Despite the broad utility of rhodamines, the extant methods to modulate the physicochemical properties of this dye class are relatively coarse and empirical. Here, we describe a new method that allows rational fine-tuning of fluorophore properties for specific biological applications. We first determined the tuning rules in the rhodamine system by synthesizing a panel of rhodamine variants using the bright and photostable JF549 scaffold (Fig. 1a). This resulted in the development of JF525 (12) and its derivatives 13 and 15, which constitute the first ligands for self-labeling tags with absorption maxima near 532 nm. The tuning rules discovered are generalizable to other fluorophore classes—rhodols, carborhodamines, and Si-rhodamines—allowing the rational design of finely-tuned fluorophores such as JF503 (16, Fig. 2a), JF585 (21, Fig. 2e), and JF635 (25, Fig. 2j). Together with JF549 (1) and JF646 (3, Fig. 1a)13, we have now described six dyes that span the visible region of the spectrum and match common excitation wavelengths for fluorescence microscopy. These bright fluorophores can be used immediately for structured illumination (SIM) and stimulated emission depletion (STED) imaging and could be converted to photoactivatable derivatives26 for single-molecule localization microscopy (SMLM) experiments. Our general rules should allow fine-tuning of a variety of fluorescent reagents including classic fluorophores13, emerging red-shifted rhodamine variants37, and fluorogenic ligands12,14,18,19,33 to further extend the range of bright fluorophores useful for fluorescence microscopy. Importantly, the new HaloTag ligands derived from JF585 and JF635 show a high degree of chromogenicity and fluorogenicity (Fig. 2g,i,l,n), a critical parameter in advanced imaging experiments38. Of particular interest is the ability to deliver these dyes to neural tissue in explants (Fig. 3a,b) or whole animals (Fig. 3d–g), which could allow the imaging of deeper structures in the brain or the in vivo assembly of semisynthetic indicators for monitoring cellular activity3.

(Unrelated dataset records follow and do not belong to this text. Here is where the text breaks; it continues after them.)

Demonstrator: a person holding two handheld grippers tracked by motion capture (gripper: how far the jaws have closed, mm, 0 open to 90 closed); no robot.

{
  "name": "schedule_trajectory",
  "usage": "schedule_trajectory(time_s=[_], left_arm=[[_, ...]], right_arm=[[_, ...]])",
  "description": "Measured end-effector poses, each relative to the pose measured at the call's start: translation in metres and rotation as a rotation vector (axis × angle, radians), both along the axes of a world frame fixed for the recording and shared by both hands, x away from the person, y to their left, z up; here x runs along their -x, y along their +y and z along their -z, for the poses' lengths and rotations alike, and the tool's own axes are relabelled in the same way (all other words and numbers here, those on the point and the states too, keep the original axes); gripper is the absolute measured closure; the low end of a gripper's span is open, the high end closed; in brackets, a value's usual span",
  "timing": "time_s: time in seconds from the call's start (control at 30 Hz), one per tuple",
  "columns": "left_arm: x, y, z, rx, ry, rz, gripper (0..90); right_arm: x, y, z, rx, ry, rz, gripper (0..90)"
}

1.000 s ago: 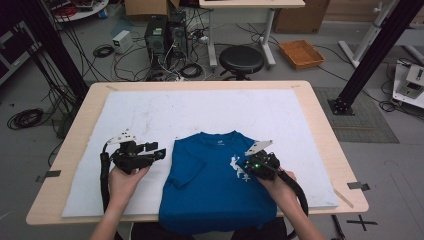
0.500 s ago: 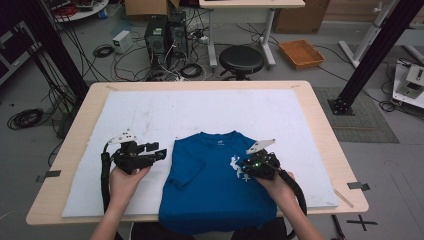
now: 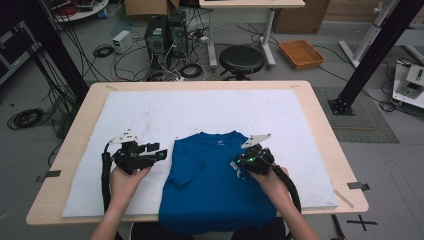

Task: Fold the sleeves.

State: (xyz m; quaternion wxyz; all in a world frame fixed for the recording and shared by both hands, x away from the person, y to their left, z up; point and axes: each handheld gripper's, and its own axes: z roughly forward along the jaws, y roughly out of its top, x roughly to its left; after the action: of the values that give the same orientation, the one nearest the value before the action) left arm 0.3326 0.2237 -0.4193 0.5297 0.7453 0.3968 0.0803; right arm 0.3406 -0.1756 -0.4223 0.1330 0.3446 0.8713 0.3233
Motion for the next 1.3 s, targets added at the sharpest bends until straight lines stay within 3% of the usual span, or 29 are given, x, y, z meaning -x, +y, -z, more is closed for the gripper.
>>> schedule_trajectory(time_s=[0.33,0.67,0.87,1.3], left_arm=[[0.000,-0.001,0.000,-0.002,0.001,0.003,46.2],[0.000,-0.003,0.001,-0.005,0.003,0.001,46.2],[0.000,-0.003,0.001,-0.003,0.003,0.000,46.2],[-0.001,-0.003,0.002,-0.006,0.008,0.008,45.9]], right_arm=[[-0.004,-0.004,-0.002,-0.064,0.000,0.024,79.8],[0.002,-0.012,0.012,-0.048,0.047,0.009,79.9],[0.001,-0.014,0.013,-0.040,0.037,0.016,89.0],[-0.004,-0.011,0.005,-0.165,0.062,0.020,89.2]])
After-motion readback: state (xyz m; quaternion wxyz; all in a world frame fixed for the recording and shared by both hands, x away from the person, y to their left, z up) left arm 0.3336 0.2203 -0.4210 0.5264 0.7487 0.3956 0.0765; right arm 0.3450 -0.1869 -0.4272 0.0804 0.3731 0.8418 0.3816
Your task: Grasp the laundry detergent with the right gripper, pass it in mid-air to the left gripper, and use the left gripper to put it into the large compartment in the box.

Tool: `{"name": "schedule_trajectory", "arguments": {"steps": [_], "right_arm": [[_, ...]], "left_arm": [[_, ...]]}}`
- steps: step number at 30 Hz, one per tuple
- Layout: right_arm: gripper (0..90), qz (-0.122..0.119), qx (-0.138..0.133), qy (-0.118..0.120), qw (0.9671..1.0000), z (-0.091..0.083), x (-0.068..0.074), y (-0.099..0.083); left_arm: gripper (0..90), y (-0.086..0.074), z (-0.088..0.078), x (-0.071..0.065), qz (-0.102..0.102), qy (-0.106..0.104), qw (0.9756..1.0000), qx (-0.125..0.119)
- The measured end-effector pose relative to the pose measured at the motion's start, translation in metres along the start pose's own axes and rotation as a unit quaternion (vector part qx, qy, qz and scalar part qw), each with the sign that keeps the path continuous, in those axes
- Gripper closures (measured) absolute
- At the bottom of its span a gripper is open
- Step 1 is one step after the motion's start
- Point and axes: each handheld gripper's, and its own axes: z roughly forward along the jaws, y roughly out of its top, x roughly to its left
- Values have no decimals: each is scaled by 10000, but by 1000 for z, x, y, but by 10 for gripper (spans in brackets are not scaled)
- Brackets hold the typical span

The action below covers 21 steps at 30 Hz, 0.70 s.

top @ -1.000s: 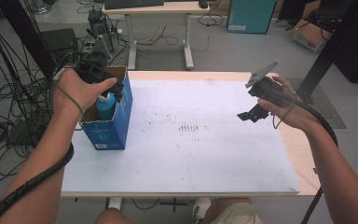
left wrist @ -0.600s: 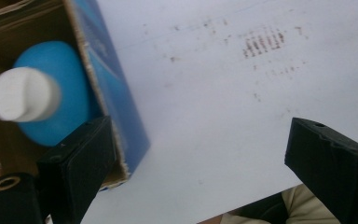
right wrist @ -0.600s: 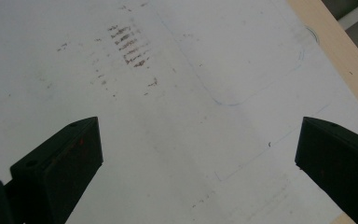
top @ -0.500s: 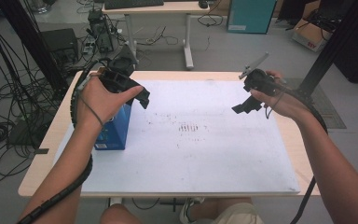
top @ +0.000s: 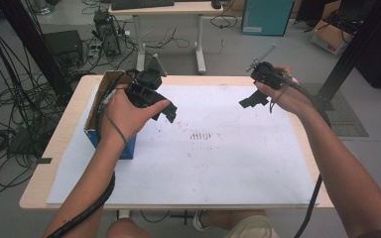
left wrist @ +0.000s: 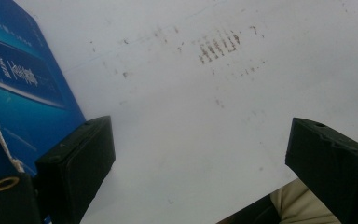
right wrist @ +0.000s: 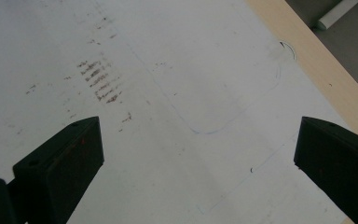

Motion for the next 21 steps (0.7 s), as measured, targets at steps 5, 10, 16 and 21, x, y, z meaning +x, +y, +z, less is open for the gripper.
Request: {"name": "schedule_trajectory", "arguments": {"steps": [5, 10, 16, 21], "right_arm": [[10, -29, 124, -16, 9999, 10, -6, 9], [9, 74, 180, 25, 9998, 16, -9, 14], [9, 123, 196, 13, 9997, 18, -14, 19], [9, 177, 229, -21, 9996, 19, -17, 20]], "left_arm": [[86, 0, 5, 0, 43, -31, 10000, -15], [86, 1, 8, -2, 126, -31, 9999, -3], [86, 3, 11, -4, 190, -62, 9998, -3], [86, 2, 16, -7, 215, -104, 9997, 32]]}}
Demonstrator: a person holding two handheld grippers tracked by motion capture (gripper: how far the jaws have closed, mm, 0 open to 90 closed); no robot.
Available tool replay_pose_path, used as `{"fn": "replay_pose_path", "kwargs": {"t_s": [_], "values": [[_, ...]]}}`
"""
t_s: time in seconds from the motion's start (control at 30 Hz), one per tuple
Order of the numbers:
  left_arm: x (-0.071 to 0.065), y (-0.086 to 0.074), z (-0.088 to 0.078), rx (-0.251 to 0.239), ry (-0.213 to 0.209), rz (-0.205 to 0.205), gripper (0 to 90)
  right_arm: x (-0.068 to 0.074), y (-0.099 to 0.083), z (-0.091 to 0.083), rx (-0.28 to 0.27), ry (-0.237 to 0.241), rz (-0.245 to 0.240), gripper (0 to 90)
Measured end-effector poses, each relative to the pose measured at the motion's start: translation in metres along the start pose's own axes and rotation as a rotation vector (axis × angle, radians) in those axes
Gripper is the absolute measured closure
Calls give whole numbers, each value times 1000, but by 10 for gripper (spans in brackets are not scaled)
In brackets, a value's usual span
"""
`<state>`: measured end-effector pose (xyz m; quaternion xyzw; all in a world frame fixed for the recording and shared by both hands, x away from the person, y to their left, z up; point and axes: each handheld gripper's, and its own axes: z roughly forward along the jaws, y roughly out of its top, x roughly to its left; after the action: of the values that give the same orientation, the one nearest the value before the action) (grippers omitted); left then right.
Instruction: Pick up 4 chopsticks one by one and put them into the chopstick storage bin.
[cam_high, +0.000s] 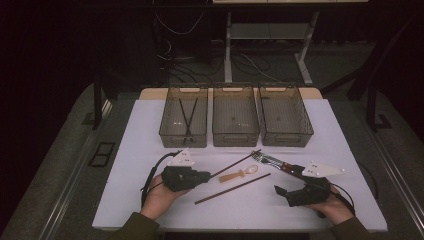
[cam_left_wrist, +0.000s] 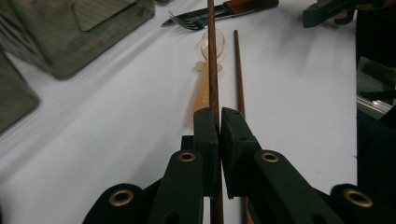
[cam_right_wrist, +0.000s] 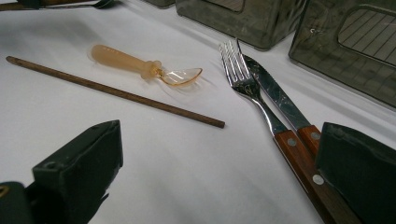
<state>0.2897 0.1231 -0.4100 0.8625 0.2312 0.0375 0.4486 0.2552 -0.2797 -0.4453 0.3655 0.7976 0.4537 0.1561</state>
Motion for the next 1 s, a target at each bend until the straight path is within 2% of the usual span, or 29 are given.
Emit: {"fn": "replay_pose_path", "kwargs": {"t_s": [0.4, 0.6, 0.77, 1.0], "values": [[16, 0, -15, -35, 61, -37, 850, -1, 0, 0, -4, -1, 2, 11], [25, 2, -21, -32, 99, -48, 850, -1, 0, 0, -4, -1, 3, 11], [34, 7, -25, -28, 126, -55, 850, -1, 0, -1, -3, -2, 6, 11], [46, 19, -28, -41, 136, -69, 850, -1, 1, 0, -2, 1, 8, 11]]}}
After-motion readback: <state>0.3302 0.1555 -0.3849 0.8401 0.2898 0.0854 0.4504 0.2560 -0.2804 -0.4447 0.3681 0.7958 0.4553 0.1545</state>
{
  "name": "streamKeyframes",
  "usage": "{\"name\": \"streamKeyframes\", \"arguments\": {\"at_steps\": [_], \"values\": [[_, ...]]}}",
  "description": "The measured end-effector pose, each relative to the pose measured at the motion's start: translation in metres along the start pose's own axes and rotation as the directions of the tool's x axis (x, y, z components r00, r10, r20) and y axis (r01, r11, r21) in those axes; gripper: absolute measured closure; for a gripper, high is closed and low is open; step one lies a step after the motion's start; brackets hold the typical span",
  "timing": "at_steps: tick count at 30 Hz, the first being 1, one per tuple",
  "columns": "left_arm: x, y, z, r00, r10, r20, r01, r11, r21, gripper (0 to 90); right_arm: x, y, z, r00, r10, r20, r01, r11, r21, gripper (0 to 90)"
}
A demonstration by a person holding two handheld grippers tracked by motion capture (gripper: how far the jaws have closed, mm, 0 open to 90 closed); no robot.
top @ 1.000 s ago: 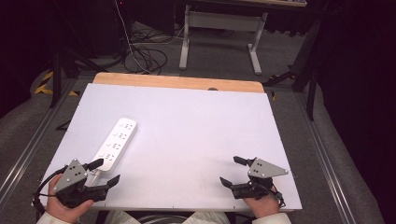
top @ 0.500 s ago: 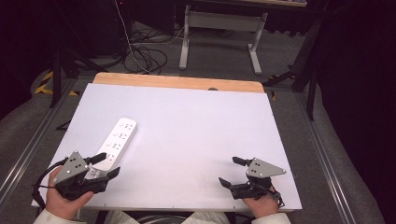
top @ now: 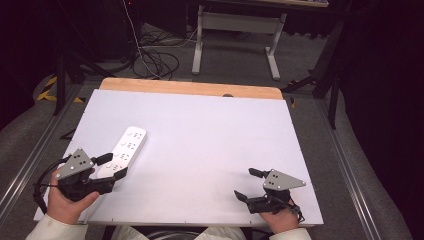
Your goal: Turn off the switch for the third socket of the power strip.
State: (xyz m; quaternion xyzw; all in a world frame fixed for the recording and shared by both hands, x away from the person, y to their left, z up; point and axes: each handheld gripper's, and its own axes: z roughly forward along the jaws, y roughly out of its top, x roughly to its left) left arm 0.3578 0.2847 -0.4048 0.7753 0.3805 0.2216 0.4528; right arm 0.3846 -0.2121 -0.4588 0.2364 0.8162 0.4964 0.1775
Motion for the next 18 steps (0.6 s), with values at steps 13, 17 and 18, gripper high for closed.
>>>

Although we focused on the fluorine-substituted azetidines in this paper, the other substitutions (Fig. 1a) could be exploited to prepare fluorophores for specific applications. For example, the carboxy groups in compounds 6 and 7 could serve as attachment sites for a variety of chemical modifiers to improve solubility7, quench unwanted triplet states39, or allow the molecule to serve as a multivalent fluorescent cross-linker. The modest pH sensitivity and presence of the basic amine in compound 8 could allow it to function as a pH sensor or stain for lysosomes. The methoxy group on compound 9 could be elaborated to a polyethylene glycol (PEG) or other solubilizing group. Finally, the cyano group in compound 11 could be used in multimodal imaging regimes where both fluorescence and Raman40 modalities are used for imaging. In all, this general method to rationally tune photophysical and chemical properties against a backdrop of high quantum yield will allow the precise design of many new fluorophores for specific, sophisticated biological imaging experiments in increasingly complex systems.

Online Methods

Chemical synthesis

Methods for chemical synthesis and full characterization of all novel compounds can be found in the Supplementary Note.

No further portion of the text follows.